Il 24 marzo gli inquirenti sono in grado di formalizzare le accuse. Saporito-Lala, ancora latitante, ha concepito il piano. La sua intenzione è quella di derubare l’avvocato Gianoli che lo ha accolto con gentilezza e comprensione. Per questo quella notte con il viso mascherato, insieme ai suoi complici si introduce nella cascina.
Teresa Delfino però riconosce dalla voce il Saporito e avventatamente ne grida il nome ad alta voce. E’ la condanna a morte per tutti. Gli assassini li massacrano a colpi di bastone e li gettano nel pozzo. Il bottino di questo efferato massacro ammonta a 40.000 lire e dei salami!

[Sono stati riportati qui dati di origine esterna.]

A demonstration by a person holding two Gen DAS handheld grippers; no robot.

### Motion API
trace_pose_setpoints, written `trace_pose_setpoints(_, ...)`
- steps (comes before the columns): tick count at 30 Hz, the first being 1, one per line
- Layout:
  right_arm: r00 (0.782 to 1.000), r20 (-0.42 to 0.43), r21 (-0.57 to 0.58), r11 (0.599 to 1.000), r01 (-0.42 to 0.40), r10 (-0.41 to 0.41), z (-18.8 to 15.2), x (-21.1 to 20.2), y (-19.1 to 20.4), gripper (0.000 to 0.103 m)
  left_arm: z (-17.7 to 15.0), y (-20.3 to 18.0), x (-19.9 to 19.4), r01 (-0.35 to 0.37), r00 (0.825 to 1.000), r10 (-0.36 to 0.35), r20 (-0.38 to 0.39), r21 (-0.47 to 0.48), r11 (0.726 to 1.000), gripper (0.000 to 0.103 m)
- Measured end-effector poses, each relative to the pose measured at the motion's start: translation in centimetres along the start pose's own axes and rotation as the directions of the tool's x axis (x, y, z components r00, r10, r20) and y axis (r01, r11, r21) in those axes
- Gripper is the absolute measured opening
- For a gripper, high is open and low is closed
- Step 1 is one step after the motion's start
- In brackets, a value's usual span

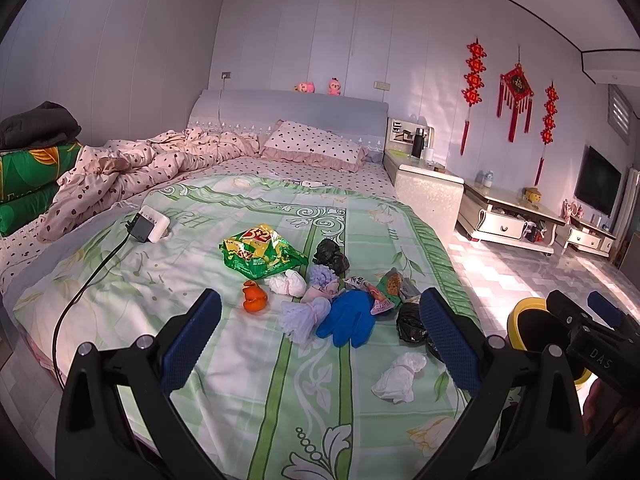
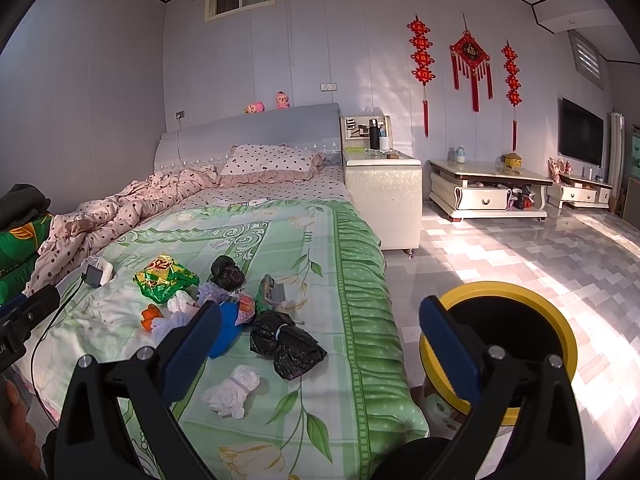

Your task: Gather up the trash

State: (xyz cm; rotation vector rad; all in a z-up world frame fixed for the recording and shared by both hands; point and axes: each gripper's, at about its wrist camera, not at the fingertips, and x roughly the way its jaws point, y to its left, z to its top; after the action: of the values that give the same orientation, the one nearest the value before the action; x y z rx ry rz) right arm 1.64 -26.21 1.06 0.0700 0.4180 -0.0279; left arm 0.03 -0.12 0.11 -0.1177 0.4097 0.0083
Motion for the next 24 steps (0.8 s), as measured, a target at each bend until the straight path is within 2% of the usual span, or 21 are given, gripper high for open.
trace_pose_setpoints(24, 1.0, -0.005, 0.003, 1.0, 0.0, 0.0, -0.08, 0.17, -0.08, 0.095, -0.01, 0.13, 0.11, 0.001, 1.0, -0.001, -0.003, -0.005, 1.0, 0.095)
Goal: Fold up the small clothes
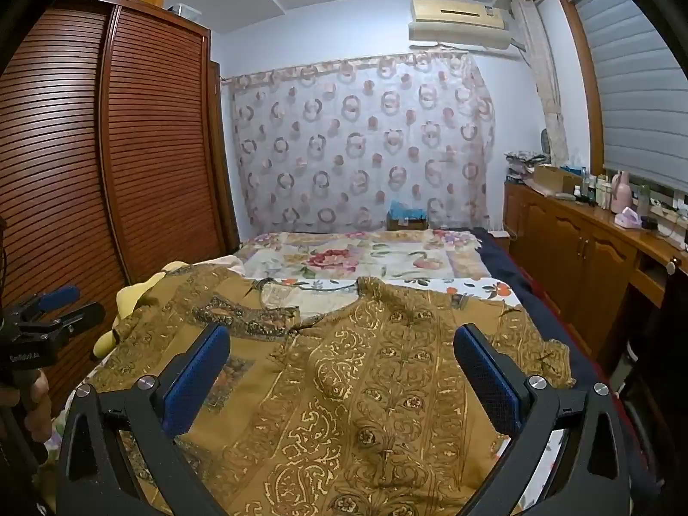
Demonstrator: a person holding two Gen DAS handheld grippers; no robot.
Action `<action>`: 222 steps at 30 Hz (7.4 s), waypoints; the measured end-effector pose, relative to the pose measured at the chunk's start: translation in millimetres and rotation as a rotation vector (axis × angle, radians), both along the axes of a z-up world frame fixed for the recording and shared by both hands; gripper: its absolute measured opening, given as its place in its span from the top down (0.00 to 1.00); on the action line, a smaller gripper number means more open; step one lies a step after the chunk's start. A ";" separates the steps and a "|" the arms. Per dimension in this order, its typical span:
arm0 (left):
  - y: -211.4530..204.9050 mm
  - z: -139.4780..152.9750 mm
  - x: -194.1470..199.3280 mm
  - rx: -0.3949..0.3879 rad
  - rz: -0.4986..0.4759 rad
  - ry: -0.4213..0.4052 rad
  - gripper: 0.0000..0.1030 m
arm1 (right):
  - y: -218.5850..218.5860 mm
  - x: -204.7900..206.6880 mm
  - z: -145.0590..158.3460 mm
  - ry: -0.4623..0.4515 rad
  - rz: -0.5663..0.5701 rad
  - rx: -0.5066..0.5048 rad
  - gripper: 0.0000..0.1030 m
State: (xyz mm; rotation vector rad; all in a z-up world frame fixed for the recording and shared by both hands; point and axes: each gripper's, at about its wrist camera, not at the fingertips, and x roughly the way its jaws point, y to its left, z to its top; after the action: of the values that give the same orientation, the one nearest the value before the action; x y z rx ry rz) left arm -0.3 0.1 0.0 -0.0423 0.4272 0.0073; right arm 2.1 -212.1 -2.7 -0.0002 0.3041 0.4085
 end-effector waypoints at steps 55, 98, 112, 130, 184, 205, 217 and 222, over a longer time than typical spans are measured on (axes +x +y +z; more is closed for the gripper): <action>-7.0 9.9 -3.1 0.032 0.000 -0.010 0.00 | 1.3 -1.4 -0.5 0.000 0.005 0.001 0.00; -6.9 10.9 -2.9 0.038 0.007 -0.010 0.00 | 5.0 1.5 -1.8 0.017 0.023 0.002 0.00; 46.1 9.2 17.8 0.009 0.035 0.068 0.00 | 14.6 26.8 -19.1 0.093 0.130 -0.019 0.00; 165.2 -56.9 43.8 -0.108 0.130 0.231 0.21 | 23.0 60.0 -25.4 0.232 0.166 -0.148 0.00; 95.0 -11.3 58.5 -0.021 -0.108 0.203 0.28 | 28.4 63.4 -22.0 0.241 0.189 -0.165 0.00; 169.5 -93.8 122.1 -0.124 -0.003 0.409 0.70 | 73.3 73.8 19.0 0.162 0.317 -0.184 0.00; 122.1 -19.3 116.7 -0.042 -0.110 0.262 0.94 | 61.1 78.3 12.7 0.166 0.292 -0.162 0.00; 72.3 15.4 141.8 -0.021 -0.224 0.222 0.94 | 52.2 80.5 16.2 0.162 0.263 -0.144 0.00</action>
State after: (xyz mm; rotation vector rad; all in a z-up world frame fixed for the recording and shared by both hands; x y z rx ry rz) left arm 141.5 72.4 15.4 -0.0141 0.6523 -0.2143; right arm 82.6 -159.9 13.5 -0.1502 0.4954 0.6487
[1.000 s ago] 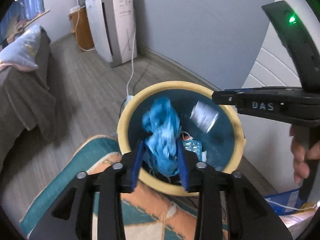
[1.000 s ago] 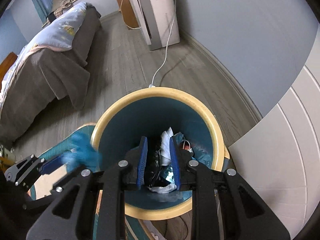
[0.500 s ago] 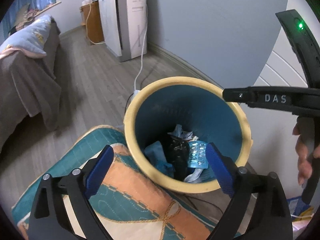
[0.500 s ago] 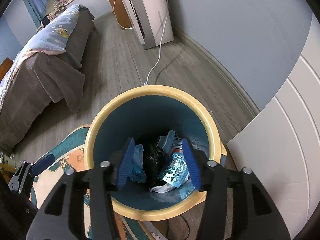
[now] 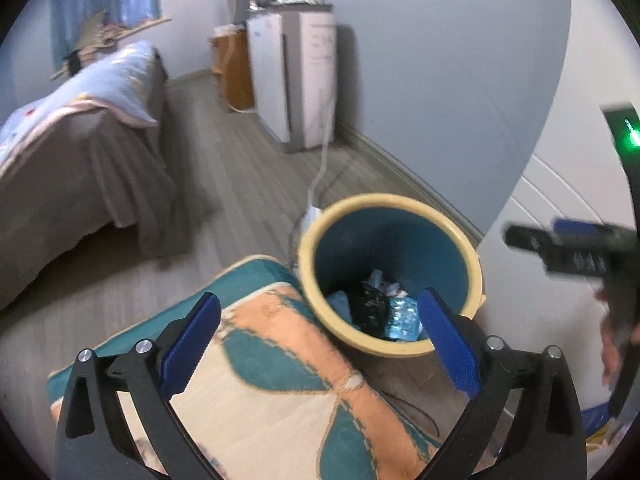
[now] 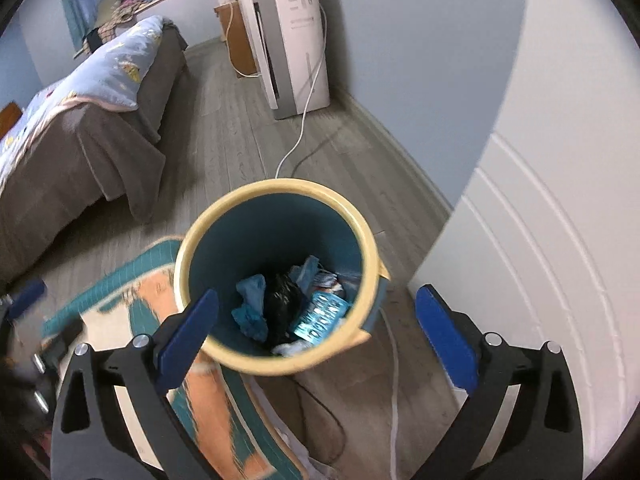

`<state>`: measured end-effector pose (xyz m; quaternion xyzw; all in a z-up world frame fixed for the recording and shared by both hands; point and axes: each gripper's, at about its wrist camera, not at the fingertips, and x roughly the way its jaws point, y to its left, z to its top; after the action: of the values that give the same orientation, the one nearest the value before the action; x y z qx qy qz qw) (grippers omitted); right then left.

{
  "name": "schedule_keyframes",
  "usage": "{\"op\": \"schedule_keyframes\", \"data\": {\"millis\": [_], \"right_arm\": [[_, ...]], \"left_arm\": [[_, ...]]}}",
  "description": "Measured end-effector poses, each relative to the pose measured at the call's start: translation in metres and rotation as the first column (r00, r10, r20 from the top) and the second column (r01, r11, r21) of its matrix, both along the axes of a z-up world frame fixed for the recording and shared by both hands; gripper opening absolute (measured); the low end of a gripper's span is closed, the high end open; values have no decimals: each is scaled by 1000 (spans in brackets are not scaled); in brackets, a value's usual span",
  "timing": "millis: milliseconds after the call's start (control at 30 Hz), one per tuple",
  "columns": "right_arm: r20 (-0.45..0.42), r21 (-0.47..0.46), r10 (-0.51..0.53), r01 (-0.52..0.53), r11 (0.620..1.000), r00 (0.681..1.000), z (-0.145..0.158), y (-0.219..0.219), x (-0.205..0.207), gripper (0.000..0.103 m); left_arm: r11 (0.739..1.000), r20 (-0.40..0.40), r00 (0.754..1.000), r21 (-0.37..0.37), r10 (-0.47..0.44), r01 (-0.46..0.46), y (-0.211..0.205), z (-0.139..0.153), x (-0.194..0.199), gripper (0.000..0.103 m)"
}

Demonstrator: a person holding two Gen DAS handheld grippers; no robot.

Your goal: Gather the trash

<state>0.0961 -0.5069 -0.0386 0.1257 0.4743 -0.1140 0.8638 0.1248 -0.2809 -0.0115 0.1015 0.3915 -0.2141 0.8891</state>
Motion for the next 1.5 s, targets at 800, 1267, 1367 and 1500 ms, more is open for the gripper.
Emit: {"op": "schedule_keyframes", "data": {"millis": [800,1267,1367,1500], "right_arm": [[137,-116,-11,27,993,991,50,28,-91,97],[150,-213,103,-70,975,983,59,61,-89,97],[149,-213,101,-68,975,984,59,62,-89,97],[153,-192,72,-41,980,986,58,57,-90,97]], "left_arm": [[994,50,994,-56,101,-98,51,35,-64,98],[992,44,994,-71,103,-100,64,42,-62,98],[993,44,994,-72,102,-99,64,43,-62,98],[994,52,994,-64,97,-94,63,44,-64,98]]}}
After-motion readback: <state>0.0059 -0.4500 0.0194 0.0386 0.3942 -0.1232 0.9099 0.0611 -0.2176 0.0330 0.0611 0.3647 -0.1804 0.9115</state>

Alcuni riscontri chimici, la natura del fango trovato sotto gli scarponi e, soprattutto, la confessione di Giovanni d’Ignoti, indotta con un bluff dagli inquirenti, incastra gli assassini. La loro sorte è segnata.
Già il 31 marzo, alcuni giorni dopo la scoperta del massacro, su «La Stampa» si leggeva: «Puleo, La Barbera, D’Ignoti, indipendentemente dalla cattura di Saporito-Lala, in applicazione dell’art. 1 del Decreto luogotenenziale 10 maggio 1945 n. 234, sono passibili della pena di morte, comminata appunto ai colpevoli di rapina commessa con armi e in circostanze che abbiano minorato la privata difesa. Quanto al Saporito-Lala, potrà essere condannato in contumacia». Il Capo dello Stato Enrico De Nicola respinge la domanda di grazia presentata dai difensori degli imputati.
Così il 4 marzo 1947 alle 7.41 di mattina, presso il poligono militare della Basse di Stura, alla periferia di Torino, i tre complici di Saporito-Lala vengono fucilati da un plotone composto da 36 uomini, la metà dei quali con il moschetto caricato a salve, in modo che nessuno di essi sappia se ha sparato proiettili veri o a salve.
I tre sono legati e bendati, dopo aver ricevuto il conforto religioso. Sono seduti su delle sedie con le mani legate dietro la schiena. Il D’Ignoti farfuglia preghiere inframmezzati da lamenti, gli altri due fumano l’ultima sigaretta. Con la salva delle 36 bocche da fuoco si consuma l’ultima esecuzione capitale italiana.
E la mente perversa del massacro, Saporito-Lala? L’uomo ha trovato una morte misteriosa qualche mese prima in una strada di Pizzo di Case, frazione di Mezzojuso, il paese natio, in provincia di Palermo, dove era rientrato dopo l’efferato delitto. Non si saprà mai chi e perché lo ha ucciso.
La Costituzione italiana, approvata dall’Assemblea Costituente il 22 dicembre 1947 ed entrata in vigore il 1º gennaio 1948, abolì definitivamente la pena di morte per tutti i reati comuni e militari commessi in tempo di pace. La misura venne attuata con i decreti legislativi 22 gennaio 1948, n. 21.